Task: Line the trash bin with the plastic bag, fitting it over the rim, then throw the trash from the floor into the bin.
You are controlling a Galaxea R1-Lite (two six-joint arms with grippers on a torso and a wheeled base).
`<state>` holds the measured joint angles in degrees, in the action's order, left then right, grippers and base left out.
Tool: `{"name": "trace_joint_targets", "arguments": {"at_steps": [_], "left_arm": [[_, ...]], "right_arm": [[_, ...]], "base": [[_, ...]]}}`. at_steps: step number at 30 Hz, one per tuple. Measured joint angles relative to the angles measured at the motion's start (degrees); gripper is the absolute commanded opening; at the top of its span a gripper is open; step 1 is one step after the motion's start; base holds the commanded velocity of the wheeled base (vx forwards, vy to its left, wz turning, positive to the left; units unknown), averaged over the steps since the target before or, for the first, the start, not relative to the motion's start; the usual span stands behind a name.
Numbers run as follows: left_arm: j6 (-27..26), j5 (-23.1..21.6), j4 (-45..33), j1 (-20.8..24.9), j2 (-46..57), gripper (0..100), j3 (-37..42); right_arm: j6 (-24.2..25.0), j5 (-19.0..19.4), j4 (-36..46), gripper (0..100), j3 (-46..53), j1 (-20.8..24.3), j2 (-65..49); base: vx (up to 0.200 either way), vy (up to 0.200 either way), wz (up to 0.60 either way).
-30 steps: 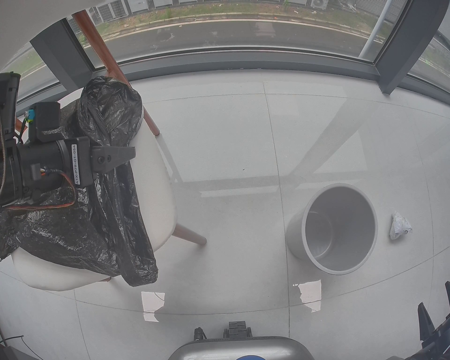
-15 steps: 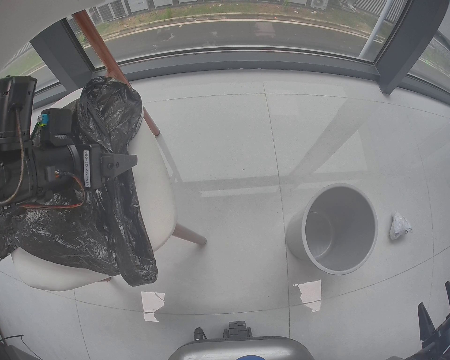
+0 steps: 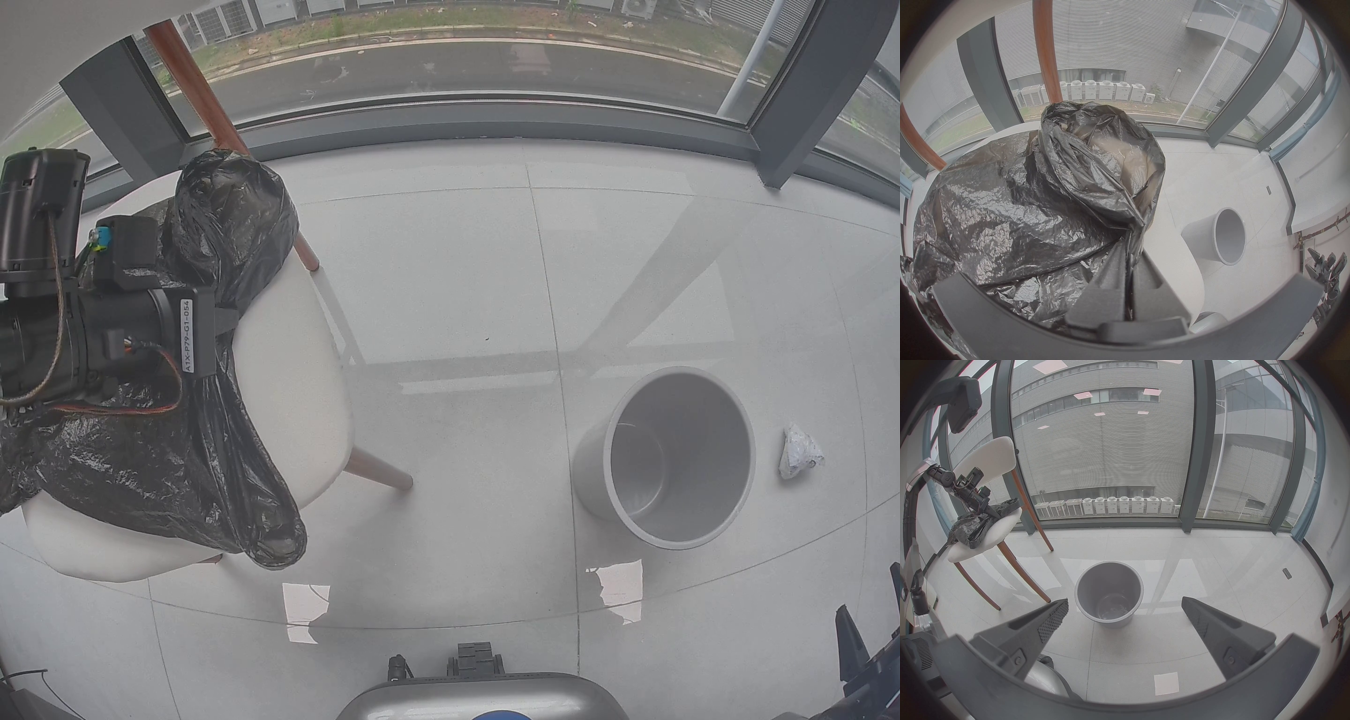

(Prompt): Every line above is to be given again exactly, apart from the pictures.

(Written reply):
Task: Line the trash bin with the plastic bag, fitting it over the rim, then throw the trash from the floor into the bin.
You are controlling a Galaxea R1-Lite (two six-joint arms with grippers on a torso and a wheeled base).
`<state>` holds the measured joint angles in degrees, in the action's order, left then right, grippers and base left out.
Tool: `{"name": "trace_joint_targets", "arguments": {"at_steps": [_], "left_arm": [[_, ...]], "right_arm": [[_, ...]], "base": [[_, ...]]}}`. at_steps: step number at 30 Hz, one per tuple. Measured joint angles relative to the angles measured at the motion's start (degrees); gripper is the absolute commanded opening; at the top of its span a gripper is open; step 1 is one step after the motion's start; base holds the commanded velocity of the wheeled base (vx forwards, vy to its left, wz turning, positive to the left; units unknown), averaged over the steps since the target before or, for the first, the start, not relative to the motion's start; the usual span stands behind a name.
Numbers run as follows: left_arm: j6 (-27..26), j5 (-23.1..21.6), j4 (-45..33), j1 (-20.8..24.9), j2 (-46..57), gripper (0..100), j3 (-37..42); right_arm: j6 (-24.2..25.0), j5 (-19.0..19.4), j4 (-36..46), gripper (0..100), j3 (-46..53), j1 (-20.8..24.3), j2 (-65..49); base: vx (up to 0.200 either way), vy (up to 0.200 either way), wz (up to 0.60 either way).
-30 steps: 
-15 steps: 
+0 steps: 

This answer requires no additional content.